Pour rappel, ce centre d’expertise avait publié la comparaison du coût de l’oxygénothérapie en Belgique avec la situation hollandaise. Le coût annuel s’élevait au Pays-Bas à 26 millions d’euros pour 16,7 millions d’habitants. Il était de 42 millions d’euros pour 11 millions d’habitants dans notre pays.
Madame Onkelinx, ministre en charge de cette matière, s’attend à ce que, suite à la réforme, les dépenses pour l’oxygénothérapie s’approchent dans les années à venir des dépenses des Pays-Bas, la concurrence entraînant une nouvelle diminution des prix.
Les nouveaux critères de prescription qui prévoit la consultation d’un pneumologue pour les traitements de longue durée sont basés sur des considérations scientifiques concernant l’utilisation correcte de l’oxygène, a ajouté Monsieur Courard.

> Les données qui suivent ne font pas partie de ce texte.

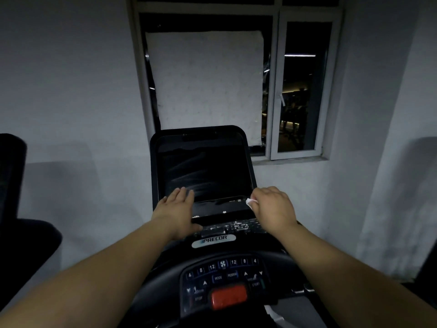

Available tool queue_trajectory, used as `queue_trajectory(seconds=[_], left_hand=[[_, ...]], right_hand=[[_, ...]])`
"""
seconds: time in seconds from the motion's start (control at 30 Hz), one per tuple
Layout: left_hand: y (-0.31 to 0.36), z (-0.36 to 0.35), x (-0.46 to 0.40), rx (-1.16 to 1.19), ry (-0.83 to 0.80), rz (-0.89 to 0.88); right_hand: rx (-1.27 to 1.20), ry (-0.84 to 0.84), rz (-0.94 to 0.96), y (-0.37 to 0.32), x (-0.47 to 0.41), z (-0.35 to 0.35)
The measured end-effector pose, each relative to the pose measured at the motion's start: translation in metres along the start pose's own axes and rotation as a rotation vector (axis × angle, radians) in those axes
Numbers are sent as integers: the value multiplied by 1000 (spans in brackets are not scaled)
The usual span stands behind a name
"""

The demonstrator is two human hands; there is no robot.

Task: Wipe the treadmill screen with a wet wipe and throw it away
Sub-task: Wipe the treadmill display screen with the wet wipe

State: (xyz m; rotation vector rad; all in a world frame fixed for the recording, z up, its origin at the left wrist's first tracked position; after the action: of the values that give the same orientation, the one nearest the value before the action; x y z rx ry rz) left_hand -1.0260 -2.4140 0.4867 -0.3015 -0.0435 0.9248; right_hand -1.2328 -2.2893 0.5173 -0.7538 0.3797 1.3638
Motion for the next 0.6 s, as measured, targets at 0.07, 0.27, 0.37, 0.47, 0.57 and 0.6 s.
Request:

Selon les pneumologues, l’octroi d’oxygène pourrait être nuisible à la santé des patients ne répondant pas à ces critères précis.
Monsieur Courard se veut rassurant et précise que Madame Onkelinx est ouverte au dialogue et est disposée à adapter les critères s’il était démontré scientifiquement que ceux-ci sont trop restrictifs. Par ailleurs, le médecin généraliste dispose toujours de la possibilité de prescrire de l’oxygène de courte durée moyennant une autorisation préalable du médecin conseil pendant une période de 3 mois au maximum.
Une large communication de la réforme, via le site internet de l’INAMI et l’envoi de circulaire aux médecins généraliste et aux pharmaciens, a été mise en place dès le 31 mai.
J’ai insisté sur le maintien du rôle essentiel des médecins généralistes de première ligne dans l’échelonnement des soins et dans l’information des patients.
J’ai de plus demandé qu’une évaluation des nouvelles mesures soit réalisée à la fin de l’année pour déterminer l’impact de celles-ci et les difficultés qui auraient été rencontrées.
J’ai aussi sollicité l’attention de la Ministre sur la situation particulière des personnes qui ne peuvent plus se déplacer (les personnes intransportables, les personnes grabataires ou quasi-grabataires). Pour ce public, l’exigence d’une consultation d’un pneumologue suppose un transport en ambulance et une hospitalisation, ce qui représente un coût supplémentaire tant pour la sécurité sociale que pour le patient.